PROMPT
Pull every line holding the string "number" from the records below.

RECORDS FOR THE TASK
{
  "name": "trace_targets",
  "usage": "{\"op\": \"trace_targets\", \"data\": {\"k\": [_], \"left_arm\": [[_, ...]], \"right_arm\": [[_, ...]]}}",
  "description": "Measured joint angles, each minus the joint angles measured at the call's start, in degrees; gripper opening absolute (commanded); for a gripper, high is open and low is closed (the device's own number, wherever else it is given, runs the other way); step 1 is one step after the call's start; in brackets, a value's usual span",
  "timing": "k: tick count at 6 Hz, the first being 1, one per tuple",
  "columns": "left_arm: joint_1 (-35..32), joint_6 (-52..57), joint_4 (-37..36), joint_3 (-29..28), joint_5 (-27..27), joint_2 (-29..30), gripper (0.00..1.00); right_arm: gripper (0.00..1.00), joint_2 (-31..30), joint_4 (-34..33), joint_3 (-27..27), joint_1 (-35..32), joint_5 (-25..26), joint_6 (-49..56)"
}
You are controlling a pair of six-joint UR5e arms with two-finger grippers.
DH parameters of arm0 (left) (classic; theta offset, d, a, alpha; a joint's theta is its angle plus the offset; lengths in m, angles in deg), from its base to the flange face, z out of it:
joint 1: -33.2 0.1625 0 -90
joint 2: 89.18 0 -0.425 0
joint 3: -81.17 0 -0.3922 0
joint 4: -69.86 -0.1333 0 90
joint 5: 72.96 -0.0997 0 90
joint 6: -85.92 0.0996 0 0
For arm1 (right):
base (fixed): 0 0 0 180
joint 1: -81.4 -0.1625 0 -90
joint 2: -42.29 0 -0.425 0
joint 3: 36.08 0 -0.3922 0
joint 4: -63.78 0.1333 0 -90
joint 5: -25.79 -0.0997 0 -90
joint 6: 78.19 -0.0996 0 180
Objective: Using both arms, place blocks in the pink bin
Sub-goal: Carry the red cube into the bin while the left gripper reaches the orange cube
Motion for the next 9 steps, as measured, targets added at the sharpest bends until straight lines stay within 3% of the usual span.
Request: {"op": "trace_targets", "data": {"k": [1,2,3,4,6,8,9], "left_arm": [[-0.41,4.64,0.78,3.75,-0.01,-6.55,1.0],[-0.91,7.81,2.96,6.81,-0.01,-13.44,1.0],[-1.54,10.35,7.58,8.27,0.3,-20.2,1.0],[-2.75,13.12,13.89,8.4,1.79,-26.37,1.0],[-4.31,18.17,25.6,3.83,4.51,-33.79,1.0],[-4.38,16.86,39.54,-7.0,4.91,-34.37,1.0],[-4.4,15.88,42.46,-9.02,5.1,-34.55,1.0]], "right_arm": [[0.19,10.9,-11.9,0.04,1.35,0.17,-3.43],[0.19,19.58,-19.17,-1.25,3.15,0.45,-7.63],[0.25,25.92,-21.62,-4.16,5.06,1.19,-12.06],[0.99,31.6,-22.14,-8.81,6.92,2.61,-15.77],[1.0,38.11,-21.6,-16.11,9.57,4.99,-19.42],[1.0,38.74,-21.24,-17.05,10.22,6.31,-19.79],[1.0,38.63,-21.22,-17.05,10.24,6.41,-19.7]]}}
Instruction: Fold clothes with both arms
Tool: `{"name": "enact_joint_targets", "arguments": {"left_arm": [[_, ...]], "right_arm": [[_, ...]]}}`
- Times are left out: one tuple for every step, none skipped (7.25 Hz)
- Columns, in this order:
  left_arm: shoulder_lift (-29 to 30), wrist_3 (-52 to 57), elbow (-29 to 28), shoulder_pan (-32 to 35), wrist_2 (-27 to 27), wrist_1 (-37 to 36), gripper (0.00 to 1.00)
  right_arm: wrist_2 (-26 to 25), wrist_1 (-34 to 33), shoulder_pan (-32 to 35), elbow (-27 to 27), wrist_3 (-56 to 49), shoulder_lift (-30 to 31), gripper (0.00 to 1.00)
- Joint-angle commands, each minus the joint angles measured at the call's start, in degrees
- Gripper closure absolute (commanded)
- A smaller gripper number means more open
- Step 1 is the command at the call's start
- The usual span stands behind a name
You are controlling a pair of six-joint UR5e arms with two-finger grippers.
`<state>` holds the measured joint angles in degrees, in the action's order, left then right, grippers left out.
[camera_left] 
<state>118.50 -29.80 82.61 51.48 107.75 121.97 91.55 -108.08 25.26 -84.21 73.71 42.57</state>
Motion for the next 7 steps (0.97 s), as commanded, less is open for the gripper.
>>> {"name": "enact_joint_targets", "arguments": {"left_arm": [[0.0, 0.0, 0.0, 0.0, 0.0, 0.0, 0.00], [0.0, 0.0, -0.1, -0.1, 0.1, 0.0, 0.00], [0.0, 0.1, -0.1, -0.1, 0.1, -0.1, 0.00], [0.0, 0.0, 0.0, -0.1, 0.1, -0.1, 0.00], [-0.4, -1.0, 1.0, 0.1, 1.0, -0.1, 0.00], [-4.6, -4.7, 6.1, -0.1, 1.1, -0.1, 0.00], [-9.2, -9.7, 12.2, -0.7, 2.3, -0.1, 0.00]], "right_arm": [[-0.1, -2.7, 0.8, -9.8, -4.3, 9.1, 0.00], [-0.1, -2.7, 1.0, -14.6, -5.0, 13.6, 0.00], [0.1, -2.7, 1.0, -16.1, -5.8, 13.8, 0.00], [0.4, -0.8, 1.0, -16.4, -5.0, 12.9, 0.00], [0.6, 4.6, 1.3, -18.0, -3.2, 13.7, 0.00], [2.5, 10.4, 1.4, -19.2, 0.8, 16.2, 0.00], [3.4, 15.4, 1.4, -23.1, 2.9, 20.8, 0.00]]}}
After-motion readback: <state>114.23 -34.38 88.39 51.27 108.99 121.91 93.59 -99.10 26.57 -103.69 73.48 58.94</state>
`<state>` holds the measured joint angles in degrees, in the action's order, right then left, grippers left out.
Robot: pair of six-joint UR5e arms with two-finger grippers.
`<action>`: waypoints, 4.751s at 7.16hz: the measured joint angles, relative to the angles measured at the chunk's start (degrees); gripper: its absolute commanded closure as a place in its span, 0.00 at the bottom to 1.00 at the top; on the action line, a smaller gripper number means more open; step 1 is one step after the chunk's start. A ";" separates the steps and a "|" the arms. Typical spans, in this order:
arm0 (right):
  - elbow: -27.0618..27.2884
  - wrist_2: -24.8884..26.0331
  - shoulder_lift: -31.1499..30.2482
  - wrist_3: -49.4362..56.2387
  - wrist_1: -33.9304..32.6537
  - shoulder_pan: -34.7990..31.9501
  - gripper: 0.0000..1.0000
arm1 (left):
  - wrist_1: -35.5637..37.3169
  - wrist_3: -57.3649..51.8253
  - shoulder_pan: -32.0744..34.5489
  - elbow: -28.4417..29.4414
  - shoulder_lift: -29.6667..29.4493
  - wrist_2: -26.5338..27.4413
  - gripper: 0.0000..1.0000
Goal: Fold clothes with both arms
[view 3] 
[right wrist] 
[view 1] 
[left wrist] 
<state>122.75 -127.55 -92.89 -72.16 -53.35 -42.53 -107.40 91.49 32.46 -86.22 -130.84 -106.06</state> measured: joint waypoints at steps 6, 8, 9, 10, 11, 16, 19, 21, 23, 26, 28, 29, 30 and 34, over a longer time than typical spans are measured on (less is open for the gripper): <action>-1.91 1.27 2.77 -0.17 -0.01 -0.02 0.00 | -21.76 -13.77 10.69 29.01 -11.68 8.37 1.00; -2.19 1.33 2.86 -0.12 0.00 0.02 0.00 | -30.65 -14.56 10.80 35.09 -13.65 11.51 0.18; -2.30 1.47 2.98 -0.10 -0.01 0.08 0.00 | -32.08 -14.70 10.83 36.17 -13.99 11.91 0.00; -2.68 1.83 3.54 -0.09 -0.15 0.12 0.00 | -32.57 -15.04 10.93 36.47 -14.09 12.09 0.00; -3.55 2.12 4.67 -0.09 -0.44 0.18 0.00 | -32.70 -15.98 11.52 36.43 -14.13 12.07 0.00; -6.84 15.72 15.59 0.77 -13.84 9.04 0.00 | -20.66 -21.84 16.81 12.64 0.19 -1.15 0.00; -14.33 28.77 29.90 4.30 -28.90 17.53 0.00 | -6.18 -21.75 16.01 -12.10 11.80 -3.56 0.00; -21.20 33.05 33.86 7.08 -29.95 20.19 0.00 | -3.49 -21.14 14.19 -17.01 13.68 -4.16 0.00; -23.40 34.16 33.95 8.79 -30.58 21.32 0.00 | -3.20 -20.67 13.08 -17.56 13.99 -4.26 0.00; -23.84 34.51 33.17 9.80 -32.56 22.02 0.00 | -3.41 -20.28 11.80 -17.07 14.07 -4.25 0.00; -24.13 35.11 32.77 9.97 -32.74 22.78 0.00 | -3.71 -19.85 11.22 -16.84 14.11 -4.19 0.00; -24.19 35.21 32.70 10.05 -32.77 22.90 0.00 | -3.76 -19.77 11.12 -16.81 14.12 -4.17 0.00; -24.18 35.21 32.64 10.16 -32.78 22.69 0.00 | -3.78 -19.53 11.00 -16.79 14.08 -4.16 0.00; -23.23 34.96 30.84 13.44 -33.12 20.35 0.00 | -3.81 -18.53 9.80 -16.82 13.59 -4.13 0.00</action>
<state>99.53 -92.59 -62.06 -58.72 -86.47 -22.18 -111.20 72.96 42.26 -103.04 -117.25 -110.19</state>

SOLUTION
  "description": "Measured joint angles, each minus the joint angles measured at the call's start, in degrees; gripper opening absolute (commanded); for a gripper, high is open and low is closed (the device's own number, wherever else it is given, runs the other way); step 1 is one step after the call's start; in brackets, a value's usual span",
- A smaller gripper number means more open
`<action>`: waypoints, 4.751s at 7.16hz: the measured joint angles, relative to the angles measured at the chunk's start (degrees); gripper: its absolute commanded closure as a place in its span, 0.00 at the bottom to 1.00 at the top; on the action line, a smaller gripper number means more open; step 1 is one step after the chunk's start. A ";" separates the steps and a "|" the arms. Typical spans, in this order:

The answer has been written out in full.